_Task statement:_ Take the lines of the data below from the very first through the line containing "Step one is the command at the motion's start" and output them exactly, pictures excluded.

Recorded data

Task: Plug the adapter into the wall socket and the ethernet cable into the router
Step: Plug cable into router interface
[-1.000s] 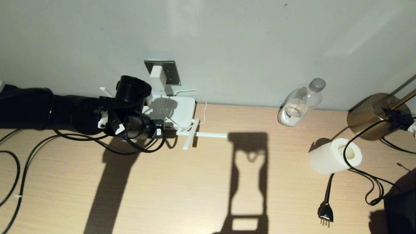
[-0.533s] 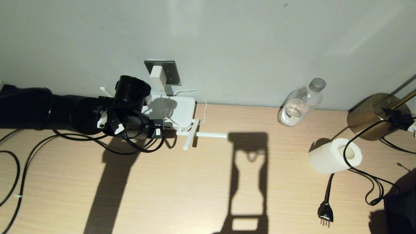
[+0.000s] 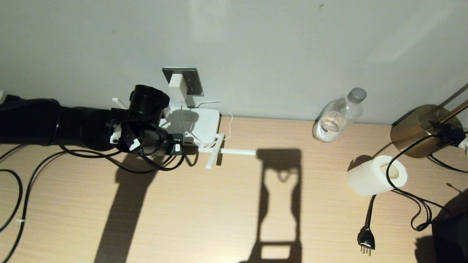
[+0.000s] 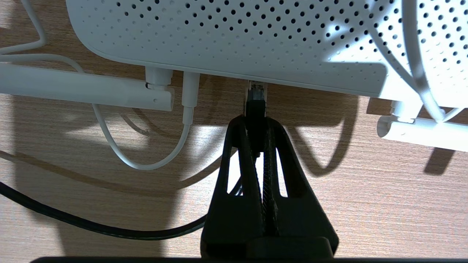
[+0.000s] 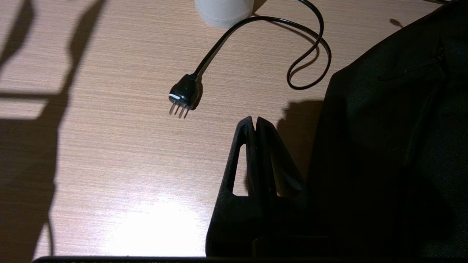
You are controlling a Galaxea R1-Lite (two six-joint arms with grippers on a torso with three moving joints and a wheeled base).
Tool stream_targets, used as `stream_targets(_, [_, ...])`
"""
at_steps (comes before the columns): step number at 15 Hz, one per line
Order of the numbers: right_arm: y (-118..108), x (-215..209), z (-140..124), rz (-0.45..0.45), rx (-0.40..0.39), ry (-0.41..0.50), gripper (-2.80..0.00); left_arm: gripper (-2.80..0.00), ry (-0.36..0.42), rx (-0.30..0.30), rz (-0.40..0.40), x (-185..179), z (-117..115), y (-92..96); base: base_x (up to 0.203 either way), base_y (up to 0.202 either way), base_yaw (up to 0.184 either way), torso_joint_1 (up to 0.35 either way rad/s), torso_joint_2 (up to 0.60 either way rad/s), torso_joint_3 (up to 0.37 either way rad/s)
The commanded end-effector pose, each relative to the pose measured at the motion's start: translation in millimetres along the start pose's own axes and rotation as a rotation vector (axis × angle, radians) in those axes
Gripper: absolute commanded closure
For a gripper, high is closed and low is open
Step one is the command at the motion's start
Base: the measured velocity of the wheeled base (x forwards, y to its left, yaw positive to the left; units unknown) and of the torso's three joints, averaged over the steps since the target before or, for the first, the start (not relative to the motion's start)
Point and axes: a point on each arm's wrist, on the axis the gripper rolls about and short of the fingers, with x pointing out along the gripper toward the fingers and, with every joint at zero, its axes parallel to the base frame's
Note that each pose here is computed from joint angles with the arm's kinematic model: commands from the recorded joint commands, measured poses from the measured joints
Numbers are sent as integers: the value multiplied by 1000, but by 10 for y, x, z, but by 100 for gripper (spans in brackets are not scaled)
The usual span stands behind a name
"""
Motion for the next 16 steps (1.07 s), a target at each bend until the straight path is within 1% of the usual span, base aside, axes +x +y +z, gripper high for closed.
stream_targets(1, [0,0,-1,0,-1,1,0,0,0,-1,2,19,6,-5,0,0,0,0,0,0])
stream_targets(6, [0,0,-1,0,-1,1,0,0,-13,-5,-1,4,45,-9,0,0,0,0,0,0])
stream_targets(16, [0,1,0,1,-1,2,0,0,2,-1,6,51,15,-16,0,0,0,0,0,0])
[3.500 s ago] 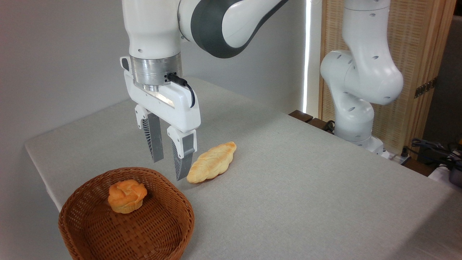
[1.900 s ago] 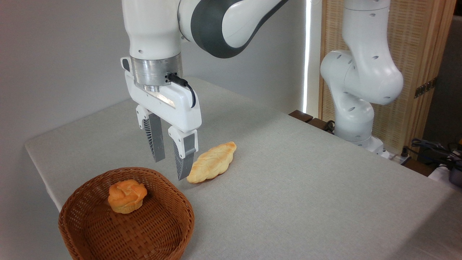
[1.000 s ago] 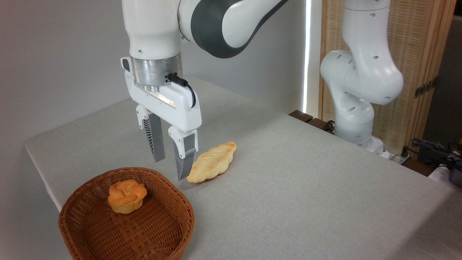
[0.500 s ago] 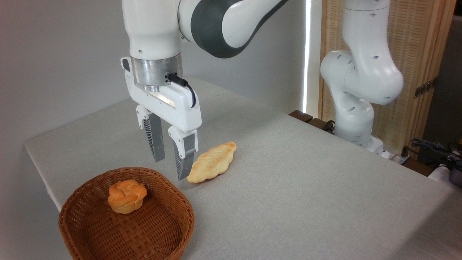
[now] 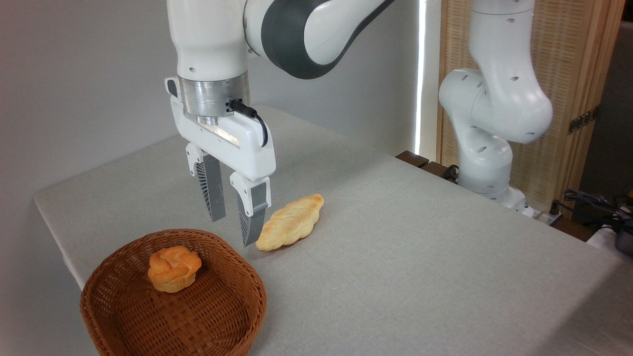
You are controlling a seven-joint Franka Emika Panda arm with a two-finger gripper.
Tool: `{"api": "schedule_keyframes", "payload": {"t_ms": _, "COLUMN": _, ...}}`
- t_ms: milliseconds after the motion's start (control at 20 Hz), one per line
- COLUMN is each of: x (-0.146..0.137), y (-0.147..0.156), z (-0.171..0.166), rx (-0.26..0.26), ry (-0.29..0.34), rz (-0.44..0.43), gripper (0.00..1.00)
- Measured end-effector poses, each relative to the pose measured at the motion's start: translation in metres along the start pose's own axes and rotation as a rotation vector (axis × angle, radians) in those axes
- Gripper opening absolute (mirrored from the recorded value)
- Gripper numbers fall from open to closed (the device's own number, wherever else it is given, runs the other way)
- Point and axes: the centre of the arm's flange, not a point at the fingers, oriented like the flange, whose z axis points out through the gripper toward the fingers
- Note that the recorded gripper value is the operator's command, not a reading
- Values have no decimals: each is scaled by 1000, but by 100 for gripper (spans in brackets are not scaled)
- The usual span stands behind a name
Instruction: Put bread into the basket
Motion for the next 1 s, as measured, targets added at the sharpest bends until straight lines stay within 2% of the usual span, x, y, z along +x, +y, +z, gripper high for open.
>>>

_Output for this exercise:_
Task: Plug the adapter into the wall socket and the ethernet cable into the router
Step: Plug cable into router interface
[-1.000s] 
[-0.533s] 
[+0.000s] 
[+0.000s] 
[+0.000s] 
You are controlling a Galaxea R1-Lite (two six-joint arms with grippers on a torso with three moving joints and a wheeled base).
Tool stream_targets, used as `stream_targets(_, [_, ...])`
"""
at_steps (comes before the columns): step number at 15 Hz, one per line
Order of the numbers: right_arm: y (-118..108), x (-215..209), z (-140..124), rz (-0.45..0.45), rx (-0.40..0.39), ry (-0.41..0.50), gripper (-2.80..0.00); left_arm: gripper (-2.80..0.00), ry (-0.36..0.42), rx (-0.30..0.30), rz (-0.40..0.40), x (-185..179), z (-117..115), y (-92..96); base: base_x (up to 0.203 either way), base_y (up to 0.202 either way), base_yaw (up to 0.184 either way), torso_joint_1 (up to 0.35 either way rad/s), torso_joint_2 (up to 0.60 either way rad/s), torso_joint_3 (up to 0.37 either way rad/s)
The commanded end-effector pose, each relative to the pose measured at the motion's start: translation in millimetres along the start pose's own axes and rotation as a rotation vector (axis × angle, radians) in those axes
Gripper: absolute commanded closure
For a gripper, high is closed and low is open
Step one is the command at the motion's start

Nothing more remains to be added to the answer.